- _TASK DIRECTIONS_
Leave out the images and repeat the listing below without a single change.

- _SOURCE MATERIAL_
┌──
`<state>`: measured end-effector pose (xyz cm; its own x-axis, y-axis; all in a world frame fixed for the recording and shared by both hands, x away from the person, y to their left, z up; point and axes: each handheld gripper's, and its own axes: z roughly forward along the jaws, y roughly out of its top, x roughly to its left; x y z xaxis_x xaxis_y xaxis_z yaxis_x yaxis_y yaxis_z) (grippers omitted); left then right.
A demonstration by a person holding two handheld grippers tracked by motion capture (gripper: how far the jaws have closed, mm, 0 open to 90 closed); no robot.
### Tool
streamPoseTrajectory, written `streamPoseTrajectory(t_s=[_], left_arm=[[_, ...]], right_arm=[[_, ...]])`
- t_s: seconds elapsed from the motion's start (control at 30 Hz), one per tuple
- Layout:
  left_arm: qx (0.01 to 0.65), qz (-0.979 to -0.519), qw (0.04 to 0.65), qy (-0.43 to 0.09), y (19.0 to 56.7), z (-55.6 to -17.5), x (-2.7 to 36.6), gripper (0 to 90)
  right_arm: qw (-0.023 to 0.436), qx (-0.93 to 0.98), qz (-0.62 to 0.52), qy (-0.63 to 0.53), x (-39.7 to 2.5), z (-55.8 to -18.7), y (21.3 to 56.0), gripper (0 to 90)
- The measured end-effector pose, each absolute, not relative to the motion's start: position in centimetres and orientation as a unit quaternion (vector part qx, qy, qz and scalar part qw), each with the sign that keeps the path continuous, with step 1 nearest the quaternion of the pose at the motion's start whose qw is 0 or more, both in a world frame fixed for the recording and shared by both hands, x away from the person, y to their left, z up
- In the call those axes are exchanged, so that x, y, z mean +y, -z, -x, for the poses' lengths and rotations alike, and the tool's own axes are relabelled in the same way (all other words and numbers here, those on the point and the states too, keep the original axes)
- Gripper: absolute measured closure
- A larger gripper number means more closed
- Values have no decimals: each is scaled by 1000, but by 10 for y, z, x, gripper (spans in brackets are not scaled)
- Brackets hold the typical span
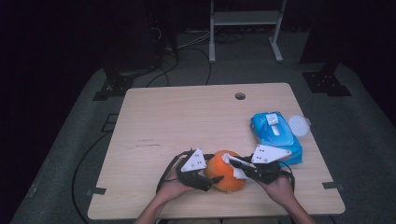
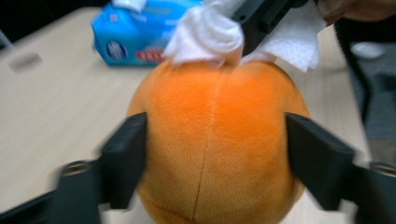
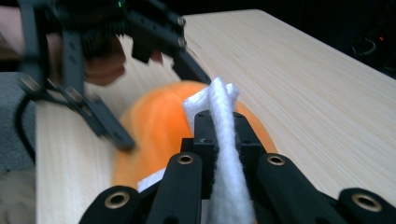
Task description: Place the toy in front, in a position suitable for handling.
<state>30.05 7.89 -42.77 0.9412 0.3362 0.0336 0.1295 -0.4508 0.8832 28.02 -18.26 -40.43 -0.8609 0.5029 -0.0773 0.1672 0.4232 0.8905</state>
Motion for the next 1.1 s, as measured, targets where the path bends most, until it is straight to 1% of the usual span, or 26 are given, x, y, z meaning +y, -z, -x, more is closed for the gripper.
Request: streamPoseTrajectory(t_s=[0.03, 0.07, 0.1, 0.17, 0.2, 0.27, 0.4, 0.47, 0.53, 0.57, 0.63, 0.73, 0.83, 0.93, 1.0, 1.03, 1.1], left_arm=[[149, -844, 506, -95, 427, -302, 79, 106], [151, -844, 507, -89, 426, -303, 78, 91], [145, -845, 506, -88, 426, -302, 76, 105], [143, -852, 493, -101, 429, -300, 75, 154], [142, -853, 493, -98, 430, -300, 77, 200], [147, -855, 488, -95, 431, -301, 83, 245], [160, -860, 479, -77, 438, -306, 98, 250], [163, -855, 488, -68, 438, -307, 99, 231], [165, -851, 493, -71, 432, -307, 94, 136], [161, -848, 500, -75, 430, -306, 92, 125], [153, -850, 496, -92, 429, -303, 86, 169], [146, -852, 492, -98, 431, -302, 87, 246], [159, -854, 487, -89, 434, -305, 96, 286], [171, -853, 487, -79, 438, -307, 106, 298], [173, -851, 491, -73, 438, -308, 105, 286], [179, -848, 494, -70, 435, -309, 102, 247], [186, -846, 496, -62, 430, -310, 97, 103]], right_arm=[[170, 826, -204, -498, -182, -280, 405, 828], [170, 826, -201, -498, -180, -279, 404, 828], [167, 828, -195, -499, -176, -277, 404, 827], [166, 833, -180, -496, -167, -273, 403, 827], [169, 837, -175, -491, -164, -271, 404, 827], [168, 837, -176, -490, -165, -273, 404, 827], [173, 841, -197, -473, -182, -280, 412, 827], [159, 837, -214, -477, -189, -282, 417, 827], [162, 838, -214, -475, -188, -283, 417, 826], [162, 837, -214, -477, -186, -283, 417, 827], [157, 835, -205, -486, -180, -281, 414, 826], [153, 837, -182, -493, -169, -274, 411, 826], [151, 840, -178, -489, -169, -275, 411, 826], [143, 840, -197, -484, -179, -282, 419, 826], [134, 838, -210, -485, -185, -285, 422, 826], [135, 838, -211, -484, -186, -285, 422, 826], [143, 840, -210, -480, -184, -284, 421, 826]])
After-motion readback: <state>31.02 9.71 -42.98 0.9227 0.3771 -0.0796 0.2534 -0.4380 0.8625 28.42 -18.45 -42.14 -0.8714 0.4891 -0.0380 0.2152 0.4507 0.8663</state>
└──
- _RESPONSE FOR THIS EXERCISE_
`<state>`: measured end-effector pose (xyz cm; its own x-axis, y-axis; all in a world frame fixed for the recording and shared by both hands, x away from the person, y to their left, z up; point and axes: each handheld gripper's, and its own axes: z roughly forward along the jaws, y roughly out of its top, x roughly to its left; x y z xaxis_x xaxis_y xaxis_z yaxis_x yaxis_y yaxis_z) (grippers omitted); left then right.
A demonstration by a person holding two handheld grippers tracked by motion capture (gripper: how far the jaws have closed, mm, 0 open to 90 closed); no robot.
### Tool
streamPoseTrajectory, written `streamPoseTrajectory(t_s=[_], left_arm=[[_, ...]], right_arm=[[_, ...]])`
- t_s: seconds elapsed from the motion's start (control at 30 Hz), one per tuple
- Layout:
  left_arm: qx (0.01 to 0.65), qz (-0.979 to -0.519), qw (0.04 to 0.65), qy (-0.43 to 0.09), y (19.0 to 56.7), z (-55.6 to -17.5), x (-2.7 to 36.6), gripper (0 to 90)
  right_arm: qw (-0.023 to 0.436), qx (-0.93 to 0.98), qz (-0.62 to 0.52), qy (-0.63 to 0.53), x (-39.7 to 2.5), z (-55.8 to -18.7), y (21.3 to 56.0), gripper (0 to 90)
- The measured end-effector pose, each absolute, not relative to the motion's start: position in centimetres and orientation as a unit quaternion (vector part qx, qy, qz and scalar part qw), each with the sign that keeps the path continuous, with step 1 nearest the quaternion of the pose at the motion's start whose qw is 0 or more, both in a world frame fixed for the recording and shared by both hands, x away from the person, y to their left, z up
- In the call those axes are exchanged, so that x, y, z mean +y, -z, -x, for the poses' lengths and rotations alike, and the tool's own axes are relabelled in the same way (all other words and numbers here, those on the point and the states too, keep the original axes)
- Gripper: absolute measured closure
- A larger gripper number means more closed
- Values have no decimals: each is scaled by 1000, but by 10 for y, z, x, gripper (spans in brackets are not scaled)
- Brackets hold the typical span
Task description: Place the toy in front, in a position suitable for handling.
<state>30.05 7.89 -42.77 0.9412 0.3362 0.0336 0.1295 -0.4508 0.8832 28.02 -18.26 -40.43 -0.8609 0.5029 -0.0773 0.1672 0.4232 0.8905</state>
Motion for the next 1.1 s, as measured, targets where the path bends most, until it is straight to 1% of the usual span, or 26 are given, x, y, z meaning +y, -z, -x, more is closed for the gripper.
Request: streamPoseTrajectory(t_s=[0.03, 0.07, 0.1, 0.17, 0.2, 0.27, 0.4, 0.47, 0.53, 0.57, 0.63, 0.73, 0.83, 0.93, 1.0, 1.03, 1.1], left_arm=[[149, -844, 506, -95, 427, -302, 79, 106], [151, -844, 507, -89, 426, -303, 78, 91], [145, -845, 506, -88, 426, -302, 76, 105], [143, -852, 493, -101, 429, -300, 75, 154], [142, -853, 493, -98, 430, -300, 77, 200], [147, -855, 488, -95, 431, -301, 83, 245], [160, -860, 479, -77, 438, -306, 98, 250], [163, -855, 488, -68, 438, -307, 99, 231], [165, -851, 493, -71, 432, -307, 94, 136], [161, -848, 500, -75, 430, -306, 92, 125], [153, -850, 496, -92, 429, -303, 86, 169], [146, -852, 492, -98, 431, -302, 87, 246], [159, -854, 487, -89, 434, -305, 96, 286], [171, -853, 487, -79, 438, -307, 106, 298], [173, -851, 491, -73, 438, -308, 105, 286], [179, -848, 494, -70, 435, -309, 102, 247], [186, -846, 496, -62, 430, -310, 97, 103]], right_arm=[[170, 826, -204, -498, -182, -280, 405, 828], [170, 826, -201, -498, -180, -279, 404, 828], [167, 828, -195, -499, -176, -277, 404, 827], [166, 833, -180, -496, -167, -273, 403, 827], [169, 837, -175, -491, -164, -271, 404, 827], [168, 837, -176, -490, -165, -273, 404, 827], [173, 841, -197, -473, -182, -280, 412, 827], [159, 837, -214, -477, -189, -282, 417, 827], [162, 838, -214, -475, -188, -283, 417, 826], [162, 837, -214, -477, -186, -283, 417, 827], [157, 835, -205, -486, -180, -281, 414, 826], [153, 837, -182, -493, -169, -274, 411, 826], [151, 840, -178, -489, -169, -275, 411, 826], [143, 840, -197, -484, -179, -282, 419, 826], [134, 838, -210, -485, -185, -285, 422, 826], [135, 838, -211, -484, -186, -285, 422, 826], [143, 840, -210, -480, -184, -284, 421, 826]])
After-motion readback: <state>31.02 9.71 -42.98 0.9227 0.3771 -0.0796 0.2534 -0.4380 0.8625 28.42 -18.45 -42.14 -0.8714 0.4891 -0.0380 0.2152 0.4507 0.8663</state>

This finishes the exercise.